> **DIRECTIONS**
Could you output the listing that follows exactly, without its images?
###
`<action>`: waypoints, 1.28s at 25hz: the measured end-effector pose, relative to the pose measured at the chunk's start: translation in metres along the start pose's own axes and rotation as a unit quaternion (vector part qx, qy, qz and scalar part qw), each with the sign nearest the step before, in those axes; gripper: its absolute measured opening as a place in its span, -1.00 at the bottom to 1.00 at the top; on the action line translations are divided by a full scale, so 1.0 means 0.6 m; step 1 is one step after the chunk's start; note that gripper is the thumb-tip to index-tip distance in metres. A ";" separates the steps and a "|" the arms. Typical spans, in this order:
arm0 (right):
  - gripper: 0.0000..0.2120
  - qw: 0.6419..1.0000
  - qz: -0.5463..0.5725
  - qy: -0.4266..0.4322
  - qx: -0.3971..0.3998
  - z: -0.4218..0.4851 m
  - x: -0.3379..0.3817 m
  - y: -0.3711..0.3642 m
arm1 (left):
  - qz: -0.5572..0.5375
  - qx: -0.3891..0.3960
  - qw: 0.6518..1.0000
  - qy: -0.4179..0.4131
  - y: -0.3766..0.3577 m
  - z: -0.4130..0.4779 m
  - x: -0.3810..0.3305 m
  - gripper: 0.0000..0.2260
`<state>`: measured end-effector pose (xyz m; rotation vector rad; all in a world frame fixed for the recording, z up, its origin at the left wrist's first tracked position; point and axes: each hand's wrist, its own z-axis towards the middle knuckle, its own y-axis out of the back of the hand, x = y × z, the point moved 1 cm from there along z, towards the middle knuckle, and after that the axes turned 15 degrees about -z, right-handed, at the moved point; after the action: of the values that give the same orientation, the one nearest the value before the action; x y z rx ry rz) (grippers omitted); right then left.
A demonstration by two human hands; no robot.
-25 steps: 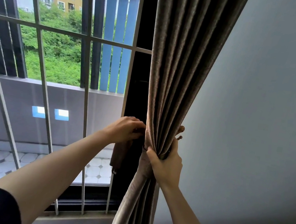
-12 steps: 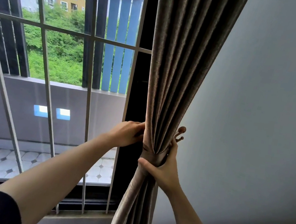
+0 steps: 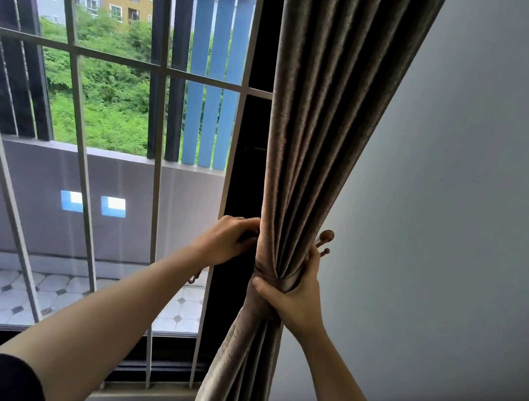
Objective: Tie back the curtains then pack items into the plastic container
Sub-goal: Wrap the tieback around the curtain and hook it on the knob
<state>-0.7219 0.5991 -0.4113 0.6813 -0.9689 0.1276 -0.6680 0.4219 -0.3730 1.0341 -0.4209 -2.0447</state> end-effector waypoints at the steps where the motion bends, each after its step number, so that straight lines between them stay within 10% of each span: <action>1: -0.05 1.000 0.000 0.000 0.000 0.000 0.000 0.000 | -0.009 -0.012 1.000 0.001 0.000 0.001 -0.001 -0.87; 6: -0.04 1.000 -0.013 0.000 -0.001 0.001 0.002 -0.002 | 0.065 -0.012 0.992 0.109 -0.012 0.024 -0.001 -0.83; 12: -0.06 1.000 -0.010 -0.012 -0.006 0.001 -0.004 -0.006 | -0.317 0.040 0.869 0.377 -0.009 0.027 0.001 -0.76; 22: -0.17 1.000 -0.015 -0.005 -0.004 -0.013 -0.003 0.001 | -0.460 0.127 0.763 0.436 -0.003 0.047 0.038 -0.91; 32: -0.12 1.000 -0.014 0.002 0.015 -0.012 -0.003 0.001 | -0.129 0.191 0.913 0.336 0.001 0.094 -0.001 -0.80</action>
<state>-0.7182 0.6039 -0.4154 0.7212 -0.9544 0.1196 -0.7119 0.4191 -0.3380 2.0324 -0.3309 -1.6982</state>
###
> **THE ANSWER**
`<action>`: waypoints, 1.28s at 25hz: the measured end-effector pose, relative to the pose measured at the chunk's start: translation in metres along the start pose's own axes and rotation as a unit quaternion (vector part qx, qy, qz and scalar part qw), each with the sign nearest the step before, in those axes; gripper: its absolute measured opening as a place in its span, -1.00 at the bottom to 1.00 at the top; on the action line translations are divided by a full scale, so 1.0 means 0.6 m; step 1 is one step after the chunk's start; note that gripper is the thumb-tip to index-tip distance in metres. A ";" separates the steps and a "|" the arms. Typical spans, in this order:
arm0 (right):
  - gripper: 0.0000..0.2120
  - qw: 0.6419..1.0000
  - qz: -0.5463..0.5725
  - qy: -0.4266..0.4322
  - qx: -0.3971..0.3998
  - z: -0.4218..0.4851 m
  - x: -0.3379..0.3817 m
  - y: -0.3711..0.3642 m
arm1 (left):
  - qz: -0.5572..0.5375
  - qx: -0.3891..0.3960
  - qw: 0.6518..1.0000
  - qy: -0.4179..0.4131
  - y: -0.3766..0.3577 m
  - z: -0.4130..0.4779 m
  - x: -0.3810..0.3305 m
  - gripper: 0.0000..0.2260
`<state>`: measured end-effector pose (xyz m; rotation vector rad; all in a world frame fixed for the recording, z up, its origin at the left wrist's first tracked position; point and axes: each hand's wrist, its own z-axis towards the middle knuckle, its own y-axis out of the back of the hand, x = y × z, the point moved 1 cm from there along z, towards the middle knuckle, and after that the axes turned 15 degrees about -z, right-handed, at the moved point; after the action: of the values that give the same orientation, the one nearest the value before the action; x y z rx ry rz) (grippers omitted); right then left.
A demonstration by two human hands; no robot.
-25 steps: 
-12 steps: 
+0 steps: 
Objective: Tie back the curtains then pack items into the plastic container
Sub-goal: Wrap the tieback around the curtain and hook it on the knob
<state>-0.7219 0.5991 -0.4113 0.6813 -0.9689 0.1276 -0.6680 0.4219 -0.3730 1.0341 -0.4209 -2.0447</state> end-effector waypoints at the steps where the motion bends, each after its step number, so that straight lines between them stay within 10% of each span: <action>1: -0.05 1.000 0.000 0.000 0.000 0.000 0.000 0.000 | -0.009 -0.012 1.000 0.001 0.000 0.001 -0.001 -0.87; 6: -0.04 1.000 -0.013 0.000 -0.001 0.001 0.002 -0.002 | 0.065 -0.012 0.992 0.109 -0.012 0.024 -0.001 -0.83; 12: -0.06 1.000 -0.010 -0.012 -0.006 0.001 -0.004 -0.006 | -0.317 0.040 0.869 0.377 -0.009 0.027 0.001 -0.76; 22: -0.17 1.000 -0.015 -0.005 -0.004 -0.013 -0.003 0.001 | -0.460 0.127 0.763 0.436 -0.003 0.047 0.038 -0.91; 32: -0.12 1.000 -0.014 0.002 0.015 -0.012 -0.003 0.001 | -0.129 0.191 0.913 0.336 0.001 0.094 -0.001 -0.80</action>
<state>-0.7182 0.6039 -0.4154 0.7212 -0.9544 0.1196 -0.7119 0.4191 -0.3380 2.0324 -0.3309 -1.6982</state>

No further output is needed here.